Dès que la victime en fait la demande et que les conditions sont remplies, l’administration employeur est tenue de la mettre en œuvre, sous peine de voir en cas d’inaction sa responsabilité engagée.
En d’autres termes, dès lors, l’octroi de la protection entraîne l’obligation pour l’administration, dès qu’elle a connaissance des faits de harcèlement, de mettre en œuvre, sans délai, tous les moyens de nature à faire cesser ces agissements. Dans ces conditions, il lui appartient d’engager des poursuites disciplinaires à l’encontre de l’auteur du harcèlement, de l’éloigner de l’agent victime, et de rétablir l’agent dans ses droits au sein des services, s’il en a été privé par l’effet des actes de harcèlement. Elle pourra également, le cas échéant, faire bénéficier l’agent d’une assistance juridique, de la prise en charge des frais d’avocat et des frais de procédure, s’il souhaite poursuivre l’auteur des faits en justice aux fins d’obtenir réparation de son préjudice et la condamnation de l’auteur des agissements.
- La procédure d’alerte
Elle consiste pour un agent à signaler à l’administration toute situation de travail dont il a un motif raisonnable de penser qu’elle présente un danger grave et imminent pour sa vie et sa santé. Le CHSCT compétent est également informé. L’alerte se fait sur un registre spécial tenu sous la responsabilité du chef de service.
- Le droit de retrait
C’est le droit que peut exercer un agent qui estime avoir un motif raisonnable de penser qu’il est exposé à un danger grave et imminent menaçant sa vie ou sa santé. Pour l’exercer, il faut en avertir son supérieur hiérarchique, et consigner sa situation de retrait dans un registre spécifique. L’administration doit alors prendre des dispositions (enquête, saisine du CHSCT) afin de permettre une reprise du travail dans des conditions de sécurité.

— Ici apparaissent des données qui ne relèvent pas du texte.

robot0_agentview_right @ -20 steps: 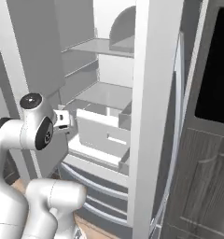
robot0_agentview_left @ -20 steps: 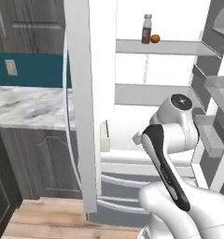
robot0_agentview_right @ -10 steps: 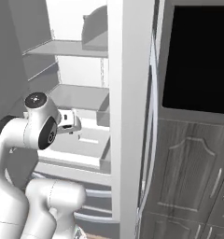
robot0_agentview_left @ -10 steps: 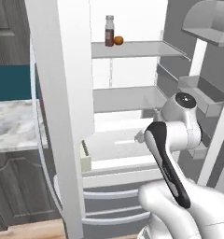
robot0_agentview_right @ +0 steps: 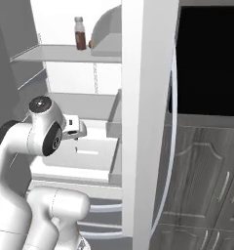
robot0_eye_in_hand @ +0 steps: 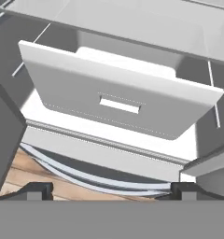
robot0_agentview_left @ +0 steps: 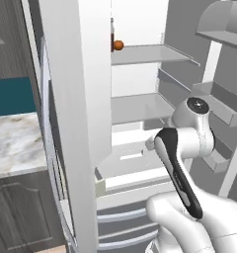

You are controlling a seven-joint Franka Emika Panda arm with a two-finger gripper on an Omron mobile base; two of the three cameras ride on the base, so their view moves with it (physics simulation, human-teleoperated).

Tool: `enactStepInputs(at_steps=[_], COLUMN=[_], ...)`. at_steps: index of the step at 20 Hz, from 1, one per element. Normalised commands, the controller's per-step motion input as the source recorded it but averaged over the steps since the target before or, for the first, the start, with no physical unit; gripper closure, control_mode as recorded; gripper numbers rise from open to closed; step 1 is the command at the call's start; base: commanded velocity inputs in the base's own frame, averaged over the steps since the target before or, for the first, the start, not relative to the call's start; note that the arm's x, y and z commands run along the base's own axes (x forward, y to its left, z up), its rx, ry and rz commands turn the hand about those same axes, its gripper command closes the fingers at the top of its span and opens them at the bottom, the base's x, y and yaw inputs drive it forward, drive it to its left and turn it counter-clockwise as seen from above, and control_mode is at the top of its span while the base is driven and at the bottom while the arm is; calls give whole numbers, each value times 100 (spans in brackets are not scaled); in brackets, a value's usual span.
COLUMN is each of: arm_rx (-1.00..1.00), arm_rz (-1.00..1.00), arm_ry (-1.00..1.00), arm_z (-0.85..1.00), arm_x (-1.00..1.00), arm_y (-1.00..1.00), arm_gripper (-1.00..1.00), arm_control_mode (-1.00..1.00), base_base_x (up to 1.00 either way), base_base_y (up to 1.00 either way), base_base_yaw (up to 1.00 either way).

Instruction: Pick the two tangerines from the fridge and place them on the plate next to the blender to make a fruit smoothie.

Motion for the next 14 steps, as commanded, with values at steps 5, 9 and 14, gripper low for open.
enactStepInputs(at_steps=[5,9,14], arm_rx=[0,0,0], arm_rz=[0,0,0], arm_ry=[0,0,0], arm_z=[0,0,0], arm_x=[0,0,0], arm_y=[0,0,0], arm_gripper=[-100,-100,-100], arm_control_mode=[100,100,100], base_base_x=[57,81,24], base_base_y=[14,10,3], base_base_yaw=[-6,-6,-2])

Par ailleurs la victime dispose d’interlocuteurs qui peuvent l’aider, certains de création récente :
– Le CHSCT (qui n’est pas une instance de syndicalistes exclusivement) sur lequel pèse des obligations de prévention et de réaction (danger grave etc.) ;
– Le médecin de prévention ;
– L’inspecteur de santé et sécurité du travail (ISST) ;
– Les assistants de prévention ;
– Les assistants de service social ;
– Les psychologues ;
– Le médiateur ;
– Le référent déontologue + 1 référent spécifique à terme sur les questions de harcèlement, qui coiffe une cellule d’écoute.
– Les représentants du personnel.
Enfin, il est possible de saisir le juge : le juge administratif contre l’employeur qui a failli à son obligation de protection et/ou le juge pénal contre l’auteur de l’infraction.